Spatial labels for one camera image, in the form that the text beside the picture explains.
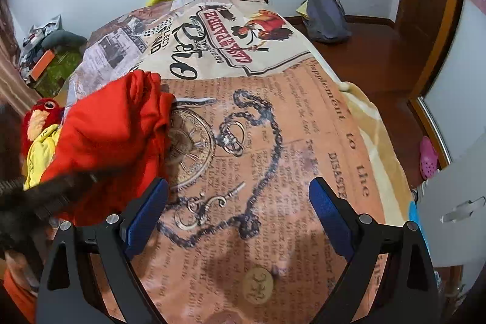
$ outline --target metal screw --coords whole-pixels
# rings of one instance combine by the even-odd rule
[[[413,222],[413,221],[407,222],[407,227],[410,231],[416,231],[417,229],[419,229],[419,226],[417,225],[417,223]]]
[[[373,219],[371,218],[371,216],[369,214],[361,214],[360,215],[360,221],[363,224],[371,224],[371,222],[373,221]]]
[[[118,220],[120,219],[120,217],[118,217],[117,214],[110,214],[107,218],[106,218],[106,222],[108,224],[114,224],[116,223]]]
[[[69,228],[71,228],[71,222],[70,221],[64,221],[59,228],[61,229],[61,231],[66,231]]]

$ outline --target pink shoe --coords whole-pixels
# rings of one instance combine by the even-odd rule
[[[420,173],[424,180],[430,179],[437,173],[439,156],[432,142],[427,136],[420,142]]]

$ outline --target printed illustration of woman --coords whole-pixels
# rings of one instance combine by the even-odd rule
[[[238,36],[240,39],[244,39],[251,34],[252,43],[254,36],[257,36],[260,40],[285,40],[288,39],[293,33],[288,28],[283,28],[285,20],[278,14],[269,10],[260,9],[258,13],[250,17],[250,20],[243,26],[234,26],[231,28],[233,36]]]

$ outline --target plush toy eye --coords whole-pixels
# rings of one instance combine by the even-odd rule
[[[56,104],[54,102],[46,102],[44,103],[44,107],[48,110],[54,109],[56,107]]]

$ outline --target red plush toy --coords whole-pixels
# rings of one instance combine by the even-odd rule
[[[22,154],[27,157],[32,142],[52,124],[60,124],[64,108],[52,98],[42,98],[28,112],[22,121],[20,135]]]
━━━━━━
Your instructions :: Your task is to gather all lines from the entries above that hold the word "outline".

Task output ::
$ outline --target metal screw --coords whole-pixels
$ outline --target pink shoe --coords whole-pixels
$ outline --target printed illustration of woman --coords whole-pixels
$ outline --target plush toy eye --coords whole-pixels
$ outline --target red plush toy --coords whole-pixels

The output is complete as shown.